TASK REQUIREMENTS: Retyping the entries exactly is all that is required.

PROVIDED MATERIAL:
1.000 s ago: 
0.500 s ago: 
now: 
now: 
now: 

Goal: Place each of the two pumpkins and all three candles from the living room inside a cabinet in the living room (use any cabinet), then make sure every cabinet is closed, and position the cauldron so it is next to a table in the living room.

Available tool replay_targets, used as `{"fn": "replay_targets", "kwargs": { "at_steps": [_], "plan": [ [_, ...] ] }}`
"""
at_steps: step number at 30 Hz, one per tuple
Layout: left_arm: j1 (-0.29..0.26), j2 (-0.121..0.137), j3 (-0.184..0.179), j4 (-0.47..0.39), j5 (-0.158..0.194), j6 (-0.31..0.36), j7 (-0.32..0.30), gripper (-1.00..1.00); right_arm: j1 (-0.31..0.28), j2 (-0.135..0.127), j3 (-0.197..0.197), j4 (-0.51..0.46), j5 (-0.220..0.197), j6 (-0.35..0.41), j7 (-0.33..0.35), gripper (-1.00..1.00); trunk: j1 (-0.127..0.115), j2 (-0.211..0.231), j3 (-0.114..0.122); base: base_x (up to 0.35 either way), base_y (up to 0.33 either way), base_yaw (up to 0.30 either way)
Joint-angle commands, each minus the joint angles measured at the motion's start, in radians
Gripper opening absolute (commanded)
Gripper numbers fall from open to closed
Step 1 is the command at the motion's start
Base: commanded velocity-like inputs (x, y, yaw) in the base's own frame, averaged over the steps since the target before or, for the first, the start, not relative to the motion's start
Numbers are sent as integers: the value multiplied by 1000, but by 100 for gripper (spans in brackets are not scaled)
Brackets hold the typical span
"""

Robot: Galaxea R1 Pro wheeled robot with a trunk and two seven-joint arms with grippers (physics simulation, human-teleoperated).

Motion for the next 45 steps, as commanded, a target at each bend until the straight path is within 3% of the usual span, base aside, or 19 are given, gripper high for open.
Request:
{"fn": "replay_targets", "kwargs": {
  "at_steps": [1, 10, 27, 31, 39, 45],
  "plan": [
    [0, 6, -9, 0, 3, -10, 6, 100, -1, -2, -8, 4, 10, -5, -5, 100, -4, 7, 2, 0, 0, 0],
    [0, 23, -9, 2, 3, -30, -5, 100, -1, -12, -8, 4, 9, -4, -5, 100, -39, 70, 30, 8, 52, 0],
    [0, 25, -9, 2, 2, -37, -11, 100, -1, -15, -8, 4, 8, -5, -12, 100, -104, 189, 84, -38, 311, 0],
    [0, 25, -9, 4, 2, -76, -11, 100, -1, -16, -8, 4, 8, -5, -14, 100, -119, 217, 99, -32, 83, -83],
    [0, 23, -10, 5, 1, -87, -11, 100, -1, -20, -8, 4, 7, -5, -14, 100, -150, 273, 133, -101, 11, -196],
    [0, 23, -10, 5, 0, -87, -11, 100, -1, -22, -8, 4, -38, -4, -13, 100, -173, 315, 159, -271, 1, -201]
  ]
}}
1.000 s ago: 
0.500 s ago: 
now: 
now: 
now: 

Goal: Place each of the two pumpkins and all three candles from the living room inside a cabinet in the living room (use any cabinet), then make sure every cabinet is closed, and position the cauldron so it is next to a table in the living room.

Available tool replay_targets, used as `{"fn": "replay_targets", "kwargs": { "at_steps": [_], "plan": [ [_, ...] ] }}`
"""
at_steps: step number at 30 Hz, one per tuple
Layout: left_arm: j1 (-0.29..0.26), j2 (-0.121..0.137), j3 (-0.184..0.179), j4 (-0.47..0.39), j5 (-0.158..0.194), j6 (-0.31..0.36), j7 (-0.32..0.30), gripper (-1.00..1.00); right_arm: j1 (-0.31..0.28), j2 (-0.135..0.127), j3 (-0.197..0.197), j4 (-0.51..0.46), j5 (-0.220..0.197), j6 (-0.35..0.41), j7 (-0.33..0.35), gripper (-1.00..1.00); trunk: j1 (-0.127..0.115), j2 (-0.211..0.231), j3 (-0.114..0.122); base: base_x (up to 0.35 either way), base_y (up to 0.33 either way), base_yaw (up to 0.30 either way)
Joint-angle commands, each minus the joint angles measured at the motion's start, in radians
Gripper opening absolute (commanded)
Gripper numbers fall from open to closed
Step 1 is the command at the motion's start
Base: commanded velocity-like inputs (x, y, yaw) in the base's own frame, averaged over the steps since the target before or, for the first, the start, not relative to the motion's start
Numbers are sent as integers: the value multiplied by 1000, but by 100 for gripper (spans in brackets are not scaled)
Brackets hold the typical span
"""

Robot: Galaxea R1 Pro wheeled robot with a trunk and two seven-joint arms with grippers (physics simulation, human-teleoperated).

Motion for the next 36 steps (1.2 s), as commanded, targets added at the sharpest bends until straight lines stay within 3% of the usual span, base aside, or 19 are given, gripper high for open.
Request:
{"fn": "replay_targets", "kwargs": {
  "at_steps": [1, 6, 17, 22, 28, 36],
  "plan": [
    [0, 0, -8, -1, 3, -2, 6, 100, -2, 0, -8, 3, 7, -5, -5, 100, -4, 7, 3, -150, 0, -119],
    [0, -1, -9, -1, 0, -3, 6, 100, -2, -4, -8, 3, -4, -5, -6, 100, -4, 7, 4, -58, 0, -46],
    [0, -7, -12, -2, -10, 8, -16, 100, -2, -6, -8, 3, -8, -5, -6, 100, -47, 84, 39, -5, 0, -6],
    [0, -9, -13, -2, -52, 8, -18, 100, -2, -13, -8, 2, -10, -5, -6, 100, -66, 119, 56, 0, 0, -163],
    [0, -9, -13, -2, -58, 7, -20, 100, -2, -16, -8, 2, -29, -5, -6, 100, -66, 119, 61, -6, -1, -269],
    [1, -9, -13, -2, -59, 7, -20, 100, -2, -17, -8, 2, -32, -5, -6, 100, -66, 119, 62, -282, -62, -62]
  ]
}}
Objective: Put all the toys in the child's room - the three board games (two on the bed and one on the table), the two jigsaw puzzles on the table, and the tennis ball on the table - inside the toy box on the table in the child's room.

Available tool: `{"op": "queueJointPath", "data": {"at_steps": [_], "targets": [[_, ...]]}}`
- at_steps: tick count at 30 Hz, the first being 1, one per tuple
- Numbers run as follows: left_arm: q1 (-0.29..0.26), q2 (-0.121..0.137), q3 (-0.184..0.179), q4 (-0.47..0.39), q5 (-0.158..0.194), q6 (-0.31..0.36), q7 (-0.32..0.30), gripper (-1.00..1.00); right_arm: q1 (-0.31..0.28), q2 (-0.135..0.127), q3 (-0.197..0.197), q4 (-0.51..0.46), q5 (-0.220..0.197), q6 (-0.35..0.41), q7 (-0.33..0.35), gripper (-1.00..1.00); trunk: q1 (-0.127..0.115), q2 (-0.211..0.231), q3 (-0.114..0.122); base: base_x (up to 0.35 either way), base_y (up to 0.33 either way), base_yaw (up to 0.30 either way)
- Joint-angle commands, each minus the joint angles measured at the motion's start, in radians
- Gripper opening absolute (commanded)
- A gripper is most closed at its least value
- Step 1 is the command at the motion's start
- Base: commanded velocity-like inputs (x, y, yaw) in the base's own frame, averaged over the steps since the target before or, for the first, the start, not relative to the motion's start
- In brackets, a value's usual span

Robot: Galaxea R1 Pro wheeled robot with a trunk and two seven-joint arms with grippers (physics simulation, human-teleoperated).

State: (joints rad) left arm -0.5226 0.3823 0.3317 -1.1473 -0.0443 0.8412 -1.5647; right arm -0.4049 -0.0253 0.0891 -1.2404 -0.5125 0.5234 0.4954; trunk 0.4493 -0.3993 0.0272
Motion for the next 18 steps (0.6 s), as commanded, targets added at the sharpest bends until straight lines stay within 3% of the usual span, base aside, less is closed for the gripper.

OUTPUT:
1.000 s ago: 
0.500 s ago: 
now: 
now: 
now: 

Goal: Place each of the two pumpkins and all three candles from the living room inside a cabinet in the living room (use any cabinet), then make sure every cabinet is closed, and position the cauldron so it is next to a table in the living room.

Available tool replay_targets, used as `{"fn": "replay_targets", "kwargs": { "at_steps": [_], "plan": [ [_, ...] ] }}`
"""
at_steps: step number at 30 Hz, one per tuple
Layout: left_arm: j1 (-0.29..0.26), j2 (-0.121..0.137), j3 (-0.184..0.179), j4 (-0.47..0.39), j5 (-0.158..0.194), j6 (-0.31..0.36), j7 (-0.32..0.30), gripper (-1.00..1.00); right_arm: j1 (-0.31..0.28), j2 (-0.135..0.127), j3 (-0.197..0.197), j4 (-0.51..0.46), j5 (-0.220..0.197), j6 (-0.35..0.41), j7 (-0.33..0.35), gripper (-1.00..1.00); trunk: j1 (-0.127..0.115), j2 (-0.211..0.231), j3 (-0.114..0.122); base: base_x (up to 0.35 either way), base_y (up to 0.33 either way), base_yaw (up to 0.30 either way)
Joint-angle commands, each minus the joint angles measured at the motion's start, in radians
Gripper opening absolute (commanded)
Gripper numbers fall from open to closed
Step 1 is the command at the motion's start
Base: commanded velocity-like inputs (x, y, yaw) in the base's own frame, averaged over the steps since the target before or, for the first, the start, not relative to the motion's start
Numbers are sent as integers: the value multiplied by 1000, but by 100 for gripper (spans in brackets are not scaled)
Brackets hold the typical span
"""

Robot: Galaxea R1 Pro wheeled robot with a trunk and two seven-joint arms with grippers (physics simulation, human-teleoperated).

Motion for the next 45 steps, as commanded, a target at each bend until the straight path is within 3% of the usual span, base aside, or 19 are given, gripper high for open.
Request:
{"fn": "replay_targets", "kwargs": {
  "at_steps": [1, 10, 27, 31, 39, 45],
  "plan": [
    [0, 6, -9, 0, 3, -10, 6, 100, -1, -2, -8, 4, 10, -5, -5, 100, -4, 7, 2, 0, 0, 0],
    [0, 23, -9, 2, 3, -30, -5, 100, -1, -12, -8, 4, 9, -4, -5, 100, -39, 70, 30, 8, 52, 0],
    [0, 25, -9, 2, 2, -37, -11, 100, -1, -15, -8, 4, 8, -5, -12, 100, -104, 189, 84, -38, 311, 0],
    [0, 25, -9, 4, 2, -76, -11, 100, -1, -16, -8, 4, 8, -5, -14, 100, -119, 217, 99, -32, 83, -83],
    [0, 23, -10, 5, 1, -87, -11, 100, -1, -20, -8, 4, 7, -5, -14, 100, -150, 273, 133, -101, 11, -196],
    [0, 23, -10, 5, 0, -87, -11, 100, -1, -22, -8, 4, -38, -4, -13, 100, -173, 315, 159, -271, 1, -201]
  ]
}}
1.000 s ago: 
0.500 s ago: 
now: 
now: 
now: 

Goal: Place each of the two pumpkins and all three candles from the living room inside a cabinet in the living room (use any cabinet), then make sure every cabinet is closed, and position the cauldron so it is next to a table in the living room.

Available tool replay_targets, used as `{"fn": "replay_targets", "kwargs": { "at_steps": [_], "plan": [ [_, ...] ] }}`
"""
at_steps: step number at 30 Hz, one per tuple
Layout: left_arm: j1 (-0.29..0.26), j2 (-0.121..0.137), j3 (-0.184..0.179), j4 (-0.47..0.39), j5 (-0.158..0.194), j6 (-0.31..0.36), j7 (-0.32..0.30), gripper (-1.00..1.00); right_arm: j1 (-0.31..0.28), j2 (-0.135..0.127), j3 (-0.197..0.197), j4 (-0.51..0.46), j5 (-0.220..0.197), j6 (-0.35..0.41), j7 (-0.33..0.35), gripper (-1.00..1.00); trunk: j1 (-0.127..0.115), j2 (-0.211..0.231), j3 (-0.114..0.122); base: base_x (up to 0.35 either way), base_y (up to 0.33 either way), base_yaw (up to 0.30 either way)
Joint-angle commands, each minus the joint angles measured at the motion's start, in radians
Gripper opening absolute (commanded)
Gripper numbers fall from open to closed
Step 1 is the command at the motion's start
Base: commanded velocity-like inputs (x, y, yaw) in the base's own frame, averaged over the steps since the target before or, for the first, the start, not relative to the motion's start
Numbers are sent as integers: the value multiplied by 1000, but by 100 for gripper (spans in brackets are not scaled)
Brackets hold the typical span
"""

Robot: Galaxea R1 Pro wheeled robot with a trunk and two seven-joint arms with grippers (physics simulation, human-teleoperated).

Motion for the next 36 steps (1.2 s), as commanded, targets added at the sharpest bends until straight lines stay within 3% of the usual span, base aside, or 19 are given, gripper high for open.
Request:
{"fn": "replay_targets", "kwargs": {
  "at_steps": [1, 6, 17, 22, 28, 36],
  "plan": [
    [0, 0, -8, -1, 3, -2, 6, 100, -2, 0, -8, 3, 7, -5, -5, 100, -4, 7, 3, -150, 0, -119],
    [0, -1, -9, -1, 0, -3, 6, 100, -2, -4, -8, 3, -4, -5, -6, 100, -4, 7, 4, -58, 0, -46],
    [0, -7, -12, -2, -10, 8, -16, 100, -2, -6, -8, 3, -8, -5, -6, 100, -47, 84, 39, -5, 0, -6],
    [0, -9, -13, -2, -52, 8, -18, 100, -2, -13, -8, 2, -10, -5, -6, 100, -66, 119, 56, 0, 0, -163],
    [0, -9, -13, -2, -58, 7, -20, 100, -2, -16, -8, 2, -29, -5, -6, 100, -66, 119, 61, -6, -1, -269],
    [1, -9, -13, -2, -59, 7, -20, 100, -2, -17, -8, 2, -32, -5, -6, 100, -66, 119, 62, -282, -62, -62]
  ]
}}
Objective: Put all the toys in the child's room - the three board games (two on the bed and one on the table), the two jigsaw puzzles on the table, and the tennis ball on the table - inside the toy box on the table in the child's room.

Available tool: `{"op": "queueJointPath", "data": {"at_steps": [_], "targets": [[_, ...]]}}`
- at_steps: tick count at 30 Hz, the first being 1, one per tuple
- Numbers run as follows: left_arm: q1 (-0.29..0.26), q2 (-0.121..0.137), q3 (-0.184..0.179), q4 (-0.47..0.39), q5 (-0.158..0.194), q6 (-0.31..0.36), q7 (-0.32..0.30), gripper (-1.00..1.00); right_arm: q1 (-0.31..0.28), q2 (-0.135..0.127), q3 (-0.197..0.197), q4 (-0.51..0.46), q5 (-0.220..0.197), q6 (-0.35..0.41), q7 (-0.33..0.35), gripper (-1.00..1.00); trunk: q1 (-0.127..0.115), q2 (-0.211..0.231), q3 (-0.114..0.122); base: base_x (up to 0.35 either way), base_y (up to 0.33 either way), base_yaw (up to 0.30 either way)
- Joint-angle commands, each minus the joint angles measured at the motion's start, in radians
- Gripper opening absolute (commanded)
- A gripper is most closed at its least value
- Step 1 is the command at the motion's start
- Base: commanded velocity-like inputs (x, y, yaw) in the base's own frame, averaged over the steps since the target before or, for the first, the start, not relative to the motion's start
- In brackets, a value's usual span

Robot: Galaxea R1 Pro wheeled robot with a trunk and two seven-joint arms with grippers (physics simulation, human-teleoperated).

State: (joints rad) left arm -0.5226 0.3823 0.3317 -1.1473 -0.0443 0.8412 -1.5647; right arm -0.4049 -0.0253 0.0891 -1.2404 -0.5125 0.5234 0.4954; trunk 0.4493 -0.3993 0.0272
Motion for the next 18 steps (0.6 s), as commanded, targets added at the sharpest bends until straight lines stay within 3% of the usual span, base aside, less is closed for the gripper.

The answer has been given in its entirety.